-- Material supplied --

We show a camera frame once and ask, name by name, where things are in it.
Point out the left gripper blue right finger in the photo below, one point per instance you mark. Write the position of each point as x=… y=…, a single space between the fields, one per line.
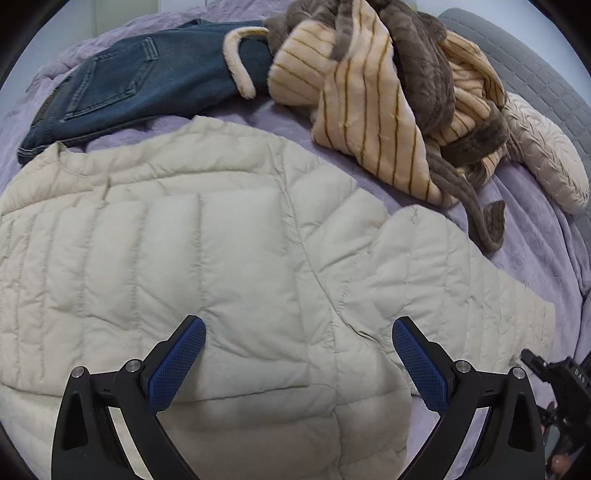
x=431 y=369

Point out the cream quilted down jacket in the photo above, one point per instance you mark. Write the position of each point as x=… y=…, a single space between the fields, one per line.
x=297 y=272

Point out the grey quilted headboard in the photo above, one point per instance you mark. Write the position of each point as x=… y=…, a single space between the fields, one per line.
x=527 y=74

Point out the brown striped plush robe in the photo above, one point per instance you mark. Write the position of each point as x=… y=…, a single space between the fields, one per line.
x=417 y=105

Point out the folded blue denim jeans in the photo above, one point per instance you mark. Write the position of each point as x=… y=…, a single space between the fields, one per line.
x=175 y=72

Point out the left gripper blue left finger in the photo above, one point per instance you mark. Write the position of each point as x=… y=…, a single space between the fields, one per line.
x=152 y=383

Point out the purple textured bed blanket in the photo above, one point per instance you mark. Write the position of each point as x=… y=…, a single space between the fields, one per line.
x=544 y=248

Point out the person's right hand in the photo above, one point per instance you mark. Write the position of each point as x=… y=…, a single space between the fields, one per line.
x=557 y=463

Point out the round cream pleated cushion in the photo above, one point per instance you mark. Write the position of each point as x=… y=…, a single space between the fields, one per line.
x=549 y=154

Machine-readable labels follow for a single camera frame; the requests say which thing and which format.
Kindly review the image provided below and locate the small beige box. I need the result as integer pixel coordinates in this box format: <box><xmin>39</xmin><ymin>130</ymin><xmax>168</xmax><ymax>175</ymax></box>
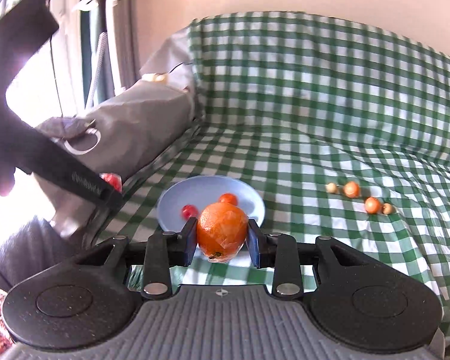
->
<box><xmin>141</xmin><ymin>73</ymin><xmax>169</xmax><ymax>85</ymax></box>

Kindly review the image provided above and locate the light blue plate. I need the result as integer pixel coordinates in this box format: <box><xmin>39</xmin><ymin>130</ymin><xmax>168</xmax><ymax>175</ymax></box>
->
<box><xmin>156</xmin><ymin>175</ymin><xmax>267</xmax><ymax>269</ymax></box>

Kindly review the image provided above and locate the green white checkered cloth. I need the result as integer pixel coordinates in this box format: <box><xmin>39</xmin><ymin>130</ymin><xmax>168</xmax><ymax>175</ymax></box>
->
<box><xmin>98</xmin><ymin>11</ymin><xmax>450</xmax><ymax>359</ymax></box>

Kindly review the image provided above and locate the black smartphone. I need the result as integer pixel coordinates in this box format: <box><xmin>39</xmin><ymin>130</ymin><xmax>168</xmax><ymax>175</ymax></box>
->
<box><xmin>35</xmin><ymin>117</ymin><xmax>96</xmax><ymax>141</ymax></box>

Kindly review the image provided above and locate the red wrapped fruit on plate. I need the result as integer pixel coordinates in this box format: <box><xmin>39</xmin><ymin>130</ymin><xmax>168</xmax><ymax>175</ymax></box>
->
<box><xmin>181</xmin><ymin>205</ymin><xmax>199</xmax><ymax>221</ymax></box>

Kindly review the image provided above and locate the white charging cable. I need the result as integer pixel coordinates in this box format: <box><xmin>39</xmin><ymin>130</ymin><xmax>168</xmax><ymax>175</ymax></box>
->
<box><xmin>61</xmin><ymin>119</ymin><xmax>102</xmax><ymax>155</ymax></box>

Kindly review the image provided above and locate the orange fruit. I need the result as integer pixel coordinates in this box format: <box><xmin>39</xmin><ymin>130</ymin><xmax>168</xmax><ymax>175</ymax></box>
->
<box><xmin>364</xmin><ymin>197</ymin><xmax>382</xmax><ymax>215</ymax></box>
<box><xmin>196</xmin><ymin>202</ymin><xmax>249</xmax><ymax>263</ymax></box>
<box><xmin>342</xmin><ymin>181</ymin><xmax>360</xmax><ymax>198</ymax></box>

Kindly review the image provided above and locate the orange tomato on plate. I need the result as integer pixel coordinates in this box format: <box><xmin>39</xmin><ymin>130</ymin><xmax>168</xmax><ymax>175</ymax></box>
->
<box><xmin>218</xmin><ymin>193</ymin><xmax>238</xmax><ymax>206</ymax></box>

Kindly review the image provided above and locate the red fruit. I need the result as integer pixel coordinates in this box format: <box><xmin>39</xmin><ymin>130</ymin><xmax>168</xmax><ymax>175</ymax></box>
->
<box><xmin>181</xmin><ymin>205</ymin><xmax>199</xmax><ymax>221</ymax></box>
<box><xmin>100</xmin><ymin>173</ymin><xmax>122</xmax><ymax>193</ymax></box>

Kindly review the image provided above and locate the small beige fruit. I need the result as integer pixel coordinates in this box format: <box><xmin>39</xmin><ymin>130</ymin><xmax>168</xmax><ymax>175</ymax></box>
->
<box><xmin>326</xmin><ymin>183</ymin><xmax>339</xmax><ymax>194</ymax></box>
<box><xmin>382</xmin><ymin>203</ymin><xmax>394</xmax><ymax>215</ymax></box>

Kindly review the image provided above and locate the white garment steamer stand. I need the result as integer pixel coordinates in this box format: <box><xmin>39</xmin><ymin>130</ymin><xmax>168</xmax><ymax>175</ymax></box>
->
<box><xmin>75</xmin><ymin>0</ymin><xmax>138</xmax><ymax>108</ymax></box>

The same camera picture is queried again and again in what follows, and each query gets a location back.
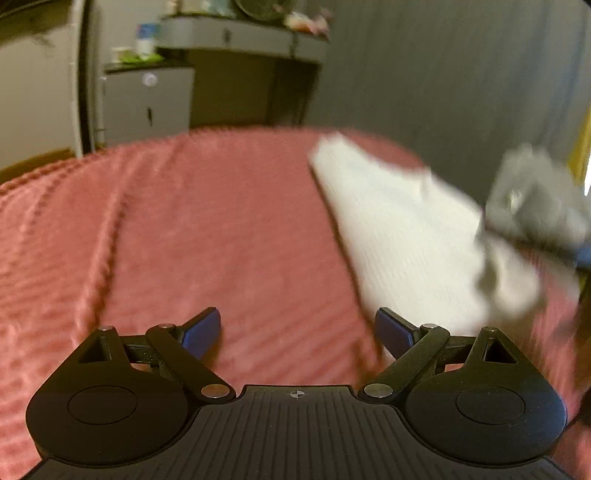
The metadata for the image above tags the white knit sweater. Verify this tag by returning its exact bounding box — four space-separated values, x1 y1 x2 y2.
310 134 543 335

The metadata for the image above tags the pink ribbed bed blanket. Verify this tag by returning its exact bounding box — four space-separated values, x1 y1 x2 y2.
0 126 591 480

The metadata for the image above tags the grey shell-shaped chair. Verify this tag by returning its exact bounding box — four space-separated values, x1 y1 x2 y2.
485 144 590 263

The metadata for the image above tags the yellow curtain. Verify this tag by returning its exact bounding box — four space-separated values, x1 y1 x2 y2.
568 122 590 188

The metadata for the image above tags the grey bedside cabinet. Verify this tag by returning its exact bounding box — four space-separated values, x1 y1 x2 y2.
102 62 194 147

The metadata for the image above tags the grey vanity desk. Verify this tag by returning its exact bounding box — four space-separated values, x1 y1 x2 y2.
158 15 329 128

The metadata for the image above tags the green item on cabinet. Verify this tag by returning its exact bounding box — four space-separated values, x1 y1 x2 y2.
110 47 164 65

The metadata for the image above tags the blue white tissue pack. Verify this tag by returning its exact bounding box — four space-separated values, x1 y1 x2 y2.
135 23 159 58

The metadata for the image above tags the pink plush toy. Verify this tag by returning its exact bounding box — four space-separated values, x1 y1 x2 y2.
283 9 332 37

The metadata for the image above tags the round black-framed mirror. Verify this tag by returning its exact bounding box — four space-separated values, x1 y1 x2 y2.
235 0 296 22

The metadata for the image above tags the white door frame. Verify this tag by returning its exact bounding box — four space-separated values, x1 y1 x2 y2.
68 0 101 158

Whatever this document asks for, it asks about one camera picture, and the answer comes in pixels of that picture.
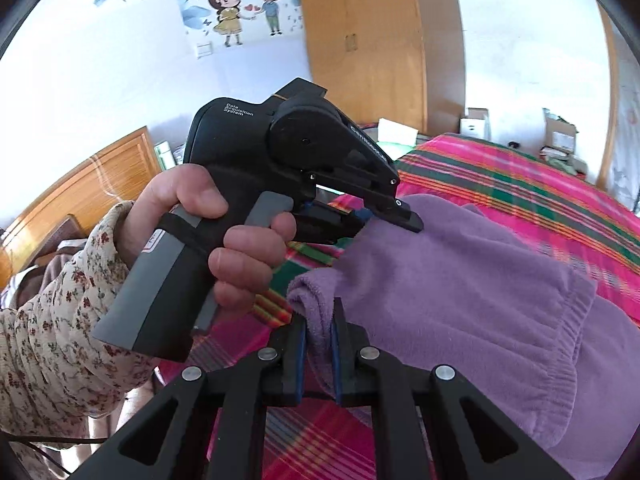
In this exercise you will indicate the floral sleeve left forearm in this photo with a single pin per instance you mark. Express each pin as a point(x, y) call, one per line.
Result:
point(54, 373)

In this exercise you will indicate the pink plaid bed sheet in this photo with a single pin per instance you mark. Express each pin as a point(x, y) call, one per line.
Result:
point(561, 216)

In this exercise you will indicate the white box by wall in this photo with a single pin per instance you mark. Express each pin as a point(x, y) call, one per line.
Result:
point(475, 123)

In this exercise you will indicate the cartoon couple wall sticker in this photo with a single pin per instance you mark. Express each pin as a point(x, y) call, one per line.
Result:
point(230, 14)

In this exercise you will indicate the purple fleece garment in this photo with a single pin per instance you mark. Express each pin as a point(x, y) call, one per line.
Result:
point(530, 332)

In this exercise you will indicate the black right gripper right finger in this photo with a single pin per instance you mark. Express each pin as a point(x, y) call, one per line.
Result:
point(353, 379)

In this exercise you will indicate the open cardboard box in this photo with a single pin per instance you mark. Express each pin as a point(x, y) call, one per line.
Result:
point(559, 149)

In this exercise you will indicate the wooden wardrobe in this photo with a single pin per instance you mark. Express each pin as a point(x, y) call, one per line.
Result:
point(401, 60)

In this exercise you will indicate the wooden headboard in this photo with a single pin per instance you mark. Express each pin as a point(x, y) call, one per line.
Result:
point(118, 172)

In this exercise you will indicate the left hand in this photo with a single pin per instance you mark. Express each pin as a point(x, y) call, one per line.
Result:
point(243, 265)

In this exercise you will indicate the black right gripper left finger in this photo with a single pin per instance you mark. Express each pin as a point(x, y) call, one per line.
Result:
point(285, 377)

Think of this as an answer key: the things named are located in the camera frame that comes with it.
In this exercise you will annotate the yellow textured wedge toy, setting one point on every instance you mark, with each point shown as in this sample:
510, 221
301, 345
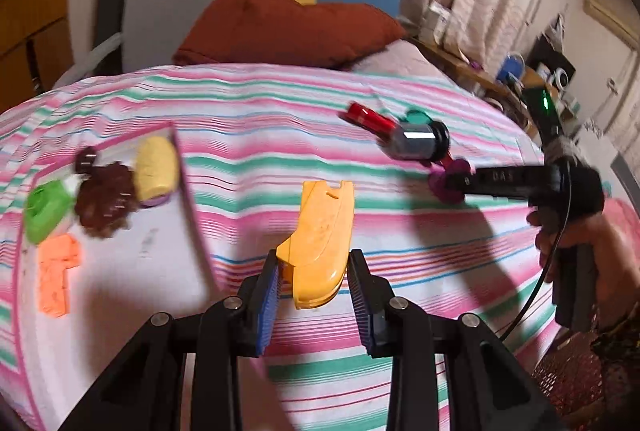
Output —
156, 171

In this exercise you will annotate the wooden side shelf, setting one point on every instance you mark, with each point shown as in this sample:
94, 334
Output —
482, 85

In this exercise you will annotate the pink-rimmed white tray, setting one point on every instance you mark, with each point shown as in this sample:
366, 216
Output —
149, 343

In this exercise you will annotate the striped pink green tablecloth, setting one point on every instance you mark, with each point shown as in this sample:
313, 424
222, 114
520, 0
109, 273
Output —
250, 136

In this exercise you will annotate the teal plastic flanged piece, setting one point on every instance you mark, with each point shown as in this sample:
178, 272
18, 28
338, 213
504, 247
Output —
416, 117

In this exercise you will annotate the dark brown spinning top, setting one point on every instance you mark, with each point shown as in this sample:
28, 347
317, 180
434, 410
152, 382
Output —
106, 195

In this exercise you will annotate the red metallic cylinder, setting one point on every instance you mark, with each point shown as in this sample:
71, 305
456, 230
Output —
369, 120

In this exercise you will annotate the rust red cushion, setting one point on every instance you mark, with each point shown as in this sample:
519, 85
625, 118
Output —
285, 32

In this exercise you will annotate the person's right hand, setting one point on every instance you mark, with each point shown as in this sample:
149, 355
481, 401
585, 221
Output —
617, 286

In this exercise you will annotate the yellow-orange plastic comb case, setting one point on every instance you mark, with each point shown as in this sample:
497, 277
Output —
315, 255

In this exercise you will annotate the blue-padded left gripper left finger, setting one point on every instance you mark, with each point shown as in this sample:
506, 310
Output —
260, 295

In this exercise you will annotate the small white box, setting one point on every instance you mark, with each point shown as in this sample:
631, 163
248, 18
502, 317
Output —
434, 24

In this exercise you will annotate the green white round toy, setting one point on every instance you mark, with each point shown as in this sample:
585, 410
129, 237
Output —
45, 208

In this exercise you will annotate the orange linked cubes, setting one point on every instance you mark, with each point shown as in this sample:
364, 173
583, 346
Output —
55, 256

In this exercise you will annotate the blue mug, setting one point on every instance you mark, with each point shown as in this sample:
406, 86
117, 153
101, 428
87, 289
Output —
514, 65

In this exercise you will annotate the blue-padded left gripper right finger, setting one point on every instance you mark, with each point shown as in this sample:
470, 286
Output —
370, 296

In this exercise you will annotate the magenta plastic plunger toy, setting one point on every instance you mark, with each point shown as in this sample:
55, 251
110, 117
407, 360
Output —
443, 181

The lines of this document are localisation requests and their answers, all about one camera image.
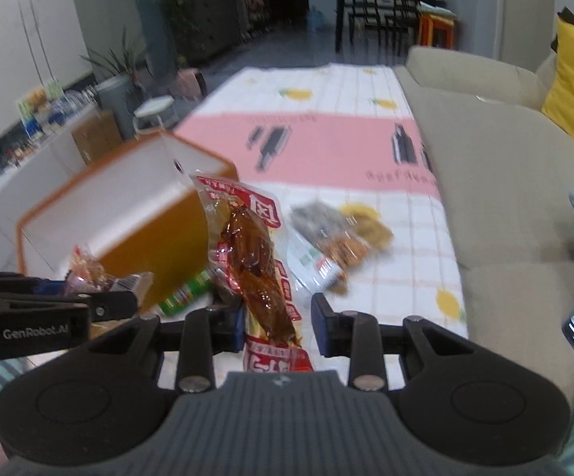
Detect potted green plant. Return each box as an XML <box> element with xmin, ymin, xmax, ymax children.
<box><xmin>80</xmin><ymin>27</ymin><xmax>151</xmax><ymax>84</ymax></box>

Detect pink small suitcase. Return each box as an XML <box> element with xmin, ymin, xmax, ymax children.
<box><xmin>176</xmin><ymin>68</ymin><xmax>207</xmax><ymax>100</ymax></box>

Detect grey trash bin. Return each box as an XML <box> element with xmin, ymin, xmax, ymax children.
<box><xmin>95</xmin><ymin>74</ymin><xmax>134</xmax><ymax>141</ymax></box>

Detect orange stool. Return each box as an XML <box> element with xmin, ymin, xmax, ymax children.
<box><xmin>418</xmin><ymin>12</ymin><xmax>457</xmax><ymax>50</ymax></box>

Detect orange white storage box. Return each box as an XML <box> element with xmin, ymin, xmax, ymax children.
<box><xmin>17</xmin><ymin>132</ymin><xmax>237</xmax><ymax>307</ymax></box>

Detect white tv cabinet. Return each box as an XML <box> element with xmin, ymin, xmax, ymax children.
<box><xmin>0</xmin><ymin>104</ymin><xmax>98</xmax><ymax>271</ymax></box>

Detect white round stool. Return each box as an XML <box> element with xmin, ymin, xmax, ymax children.
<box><xmin>132</xmin><ymin>96</ymin><xmax>179</xmax><ymax>135</ymax></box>

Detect red braised meat packet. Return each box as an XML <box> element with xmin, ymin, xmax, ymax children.
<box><xmin>191</xmin><ymin>172</ymin><xmax>313</xmax><ymax>373</ymax></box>

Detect blue water jug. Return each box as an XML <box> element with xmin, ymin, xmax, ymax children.
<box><xmin>306</xmin><ymin>6</ymin><xmax>325</xmax><ymax>33</ymax></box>

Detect brown cardboard box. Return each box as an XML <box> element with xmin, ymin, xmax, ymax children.
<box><xmin>72</xmin><ymin>111</ymin><xmax>122</xmax><ymax>165</ymax></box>

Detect white grey snack bag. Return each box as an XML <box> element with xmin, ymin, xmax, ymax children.
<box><xmin>290</xmin><ymin>200</ymin><xmax>393</xmax><ymax>294</ymax></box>

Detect pink white tablecloth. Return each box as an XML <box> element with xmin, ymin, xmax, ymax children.
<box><xmin>132</xmin><ymin>61</ymin><xmax>469</xmax><ymax>388</ymax></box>

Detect small clear braised egg packet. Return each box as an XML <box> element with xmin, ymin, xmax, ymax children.
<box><xmin>63</xmin><ymin>246</ymin><xmax>154</xmax><ymax>305</ymax></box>

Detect beige sofa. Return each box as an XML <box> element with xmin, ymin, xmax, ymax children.
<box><xmin>396</xmin><ymin>46</ymin><xmax>574</xmax><ymax>401</ymax></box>

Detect dark dining table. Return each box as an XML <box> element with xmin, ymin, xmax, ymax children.
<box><xmin>334</xmin><ymin>0</ymin><xmax>441</xmax><ymax>53</ymax></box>

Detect green sausage stick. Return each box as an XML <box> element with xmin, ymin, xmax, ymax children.
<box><xmin>158</xmin><ymin>269</ymin><xmax>213</xmax><ymax>317</ymax></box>

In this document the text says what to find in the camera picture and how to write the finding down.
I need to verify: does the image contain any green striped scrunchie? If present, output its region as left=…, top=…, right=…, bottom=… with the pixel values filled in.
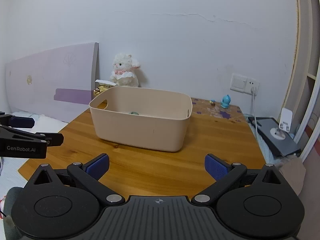
left=129, top=111, right=139, bottom=115

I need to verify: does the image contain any lilac bed headboard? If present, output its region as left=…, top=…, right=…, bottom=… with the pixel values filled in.
left=5, top=42, right=99, bottom=122

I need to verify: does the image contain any blue bird figurine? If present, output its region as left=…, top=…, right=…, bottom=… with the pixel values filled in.
left=221, top=94, right=231, bottom=109

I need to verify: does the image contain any white phone stand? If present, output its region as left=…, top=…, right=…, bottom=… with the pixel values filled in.
left=270, top=108, right=293, bottom=140

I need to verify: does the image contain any beige plastic storage basket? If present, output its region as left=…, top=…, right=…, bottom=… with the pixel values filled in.
left=89, top=87, right=193, bottom=152

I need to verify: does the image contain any gold gift box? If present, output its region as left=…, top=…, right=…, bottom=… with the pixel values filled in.
left=93, top=80, right=117, bottom=97

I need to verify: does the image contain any white plush lamb toy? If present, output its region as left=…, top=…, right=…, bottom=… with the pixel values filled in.
left=110, top=53, right=140, bottom=87

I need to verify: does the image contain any white power cable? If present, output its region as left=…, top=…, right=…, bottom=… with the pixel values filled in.
left=249, top=87, right=261, bottom=143

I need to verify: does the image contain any white wall switch socket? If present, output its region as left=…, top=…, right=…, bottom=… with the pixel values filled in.
left=230, top=73, right=260, bottom=95

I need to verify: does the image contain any white wooden shelf frame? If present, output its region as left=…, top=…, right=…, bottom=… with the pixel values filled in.
left=283, top=0, right=319, bottom=161

-- Task goal --
In the data above, start at the line that has "Detect orange white", stop after the line that has "Detect white round", and print every line in between exactly as it stands.

-- Solution to the problem --
Detect orange white storage box. Return each box as an XML <box> element with xmin, ymin, xmax, ymax children.
<box><xmin>17</xmin><ymin>132</ymin><xmax>237</xmax><ymax>307</ymax></box>

Detect white tv cabinet. Return each box as an XML <box> element with xmin, ymin, xmax, ymax children.
<box><xmin>0</xmin><ymin>104</ymin><xmax>98</xmax><ymax>271</ymax></box>

Detect white round stool. Return each box as an XML <box> element with xmin, ymin, xmax, ymax children.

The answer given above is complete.